> **Records supplied**:

--- --- ---

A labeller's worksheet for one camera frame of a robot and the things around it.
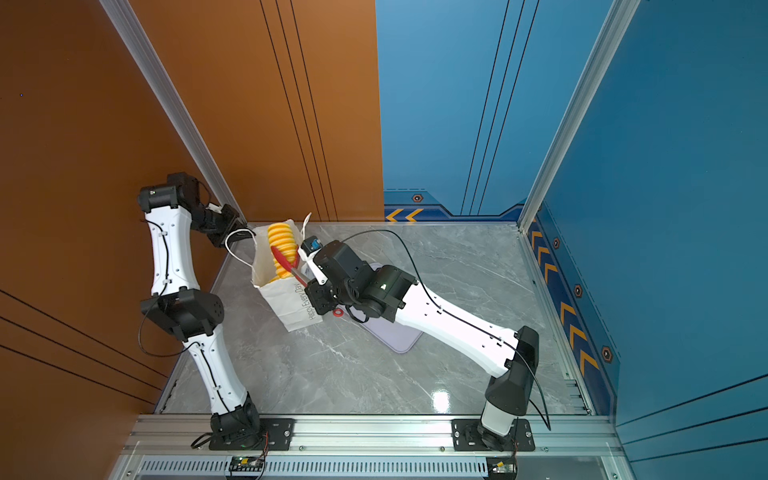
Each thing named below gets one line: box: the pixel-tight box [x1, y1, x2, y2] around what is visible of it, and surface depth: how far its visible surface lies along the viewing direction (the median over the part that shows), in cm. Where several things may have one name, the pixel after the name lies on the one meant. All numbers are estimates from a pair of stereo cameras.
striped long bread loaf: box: [268, 223, 297, 282], surface depth 73 cm
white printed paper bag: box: [251, 226, 323, 332], surface depth 81 cm
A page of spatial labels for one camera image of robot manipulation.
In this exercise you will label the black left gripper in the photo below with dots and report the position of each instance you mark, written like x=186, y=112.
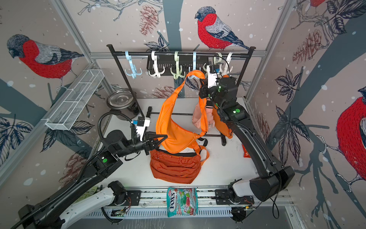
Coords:
x=149, y=144

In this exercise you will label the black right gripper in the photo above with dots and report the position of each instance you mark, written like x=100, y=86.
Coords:
x=205, y=93

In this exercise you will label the pink sling bag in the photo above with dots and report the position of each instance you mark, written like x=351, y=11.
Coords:
x=203, y=116

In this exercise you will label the bright orange sling bag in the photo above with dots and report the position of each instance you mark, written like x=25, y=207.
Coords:
x=223, y=126

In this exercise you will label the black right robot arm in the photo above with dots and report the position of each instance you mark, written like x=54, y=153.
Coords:
x=273, y=175

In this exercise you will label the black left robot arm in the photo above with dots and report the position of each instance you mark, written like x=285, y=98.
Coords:
x=56, y=211

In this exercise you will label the white hook far right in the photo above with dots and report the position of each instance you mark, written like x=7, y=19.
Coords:
x=227, y=68

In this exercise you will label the white hook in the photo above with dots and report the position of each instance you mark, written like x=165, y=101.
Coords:
x=157, y=73
x=227, y=68

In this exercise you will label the light green hook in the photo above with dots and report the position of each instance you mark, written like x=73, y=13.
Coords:
x=177, y=65
x=214, y=65

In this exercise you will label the light blue hook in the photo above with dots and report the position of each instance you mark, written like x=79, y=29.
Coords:
x=193, y=72
x=134, y=73

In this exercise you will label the light green hook middle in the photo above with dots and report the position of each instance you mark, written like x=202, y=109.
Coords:
x=177, y=65

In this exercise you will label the Fox's candy bag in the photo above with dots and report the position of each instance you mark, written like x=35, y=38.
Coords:
x=181, y=202

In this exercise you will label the light blue hook far left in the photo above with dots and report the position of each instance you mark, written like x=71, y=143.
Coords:
x=134, y=73

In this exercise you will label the dark orange backpack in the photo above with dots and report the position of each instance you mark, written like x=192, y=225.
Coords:
x=181, y=168

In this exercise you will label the steel rice cooker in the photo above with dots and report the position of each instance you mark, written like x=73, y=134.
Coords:
x=123, y=102

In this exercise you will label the black clothes rack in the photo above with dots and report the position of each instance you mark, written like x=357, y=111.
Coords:
x=115, y=54

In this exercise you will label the red snack packet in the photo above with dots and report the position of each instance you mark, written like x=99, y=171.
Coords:
x=246, y=154

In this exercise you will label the green snack packet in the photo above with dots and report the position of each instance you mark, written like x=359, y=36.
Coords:
x=88, y=193

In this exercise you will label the small circuit board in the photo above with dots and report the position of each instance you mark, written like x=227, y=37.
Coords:
x=119, y=213

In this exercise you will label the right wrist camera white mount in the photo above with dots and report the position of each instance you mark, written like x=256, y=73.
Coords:
x=212, y=76

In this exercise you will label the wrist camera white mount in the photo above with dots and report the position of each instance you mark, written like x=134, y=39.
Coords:
x=142, y=123
x=212, y=76

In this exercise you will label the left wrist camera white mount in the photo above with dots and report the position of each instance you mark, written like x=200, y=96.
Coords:
x=142, y=123

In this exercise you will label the black perforated wall shelf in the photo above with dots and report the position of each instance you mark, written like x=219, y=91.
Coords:
x=166, y=62

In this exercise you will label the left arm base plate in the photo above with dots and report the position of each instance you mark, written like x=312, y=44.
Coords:
x=128, y=198

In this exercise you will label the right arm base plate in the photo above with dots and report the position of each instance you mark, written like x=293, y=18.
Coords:
x=228, y=197

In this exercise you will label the white wire mesh basket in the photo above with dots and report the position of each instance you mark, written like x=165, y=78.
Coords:
x=76, y=99

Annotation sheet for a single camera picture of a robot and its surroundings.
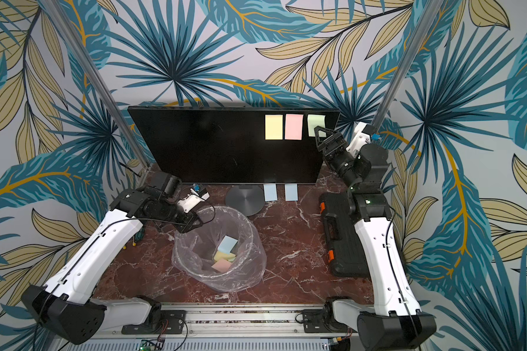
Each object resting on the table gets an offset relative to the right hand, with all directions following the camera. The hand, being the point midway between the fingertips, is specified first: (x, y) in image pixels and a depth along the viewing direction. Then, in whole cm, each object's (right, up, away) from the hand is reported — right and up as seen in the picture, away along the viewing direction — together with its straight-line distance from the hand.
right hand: (318, 133), depth 61 cm
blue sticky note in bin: (-29, -36, +19) cm, 50 cm away
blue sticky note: (-13, -17, +29) cm, 36 cm away
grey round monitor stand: (-23, -21, +44) cm, 54 cm away
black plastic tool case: (+16, -37, +23) cm, 46 cm away
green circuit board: (-54, -67, +10) cm, 87 cm away
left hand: (-38, -27, +12) cm, 48 cm away
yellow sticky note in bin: (-31, -40, +19) cm, 54 cm away
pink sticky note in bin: (-29, -41, +11) cm, 51 cm away
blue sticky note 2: (-4, -17, +30) cm, 35 cm away
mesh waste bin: (-30, -39, +19) cm, 53 cm away
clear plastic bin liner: (-37, -35, +8) cm, 52 cm away
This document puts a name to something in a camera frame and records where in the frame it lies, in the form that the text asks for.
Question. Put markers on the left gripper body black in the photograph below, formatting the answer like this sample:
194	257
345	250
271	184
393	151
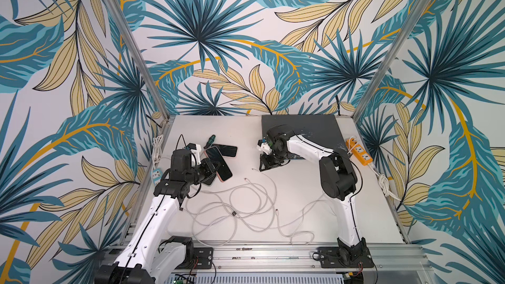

--- --- ---

> **Work item**: Give back, exactly as written, the stretch from the line with "In this exercise you will label the right wrist" through the line with "In this exercise you will label the wrist", and no other lines from the records above.

> **Exercise answer**:
In this exercise you will label the right wrist camera white mount in the photo above with dots and report the position of each instance you mark, written like x=256, y=73.
Coords:
x=212, y=76

In this exercise you will label the wrist camera white mount in the photo above with dots and report the position of each instance you mark, written like x=134, y=39.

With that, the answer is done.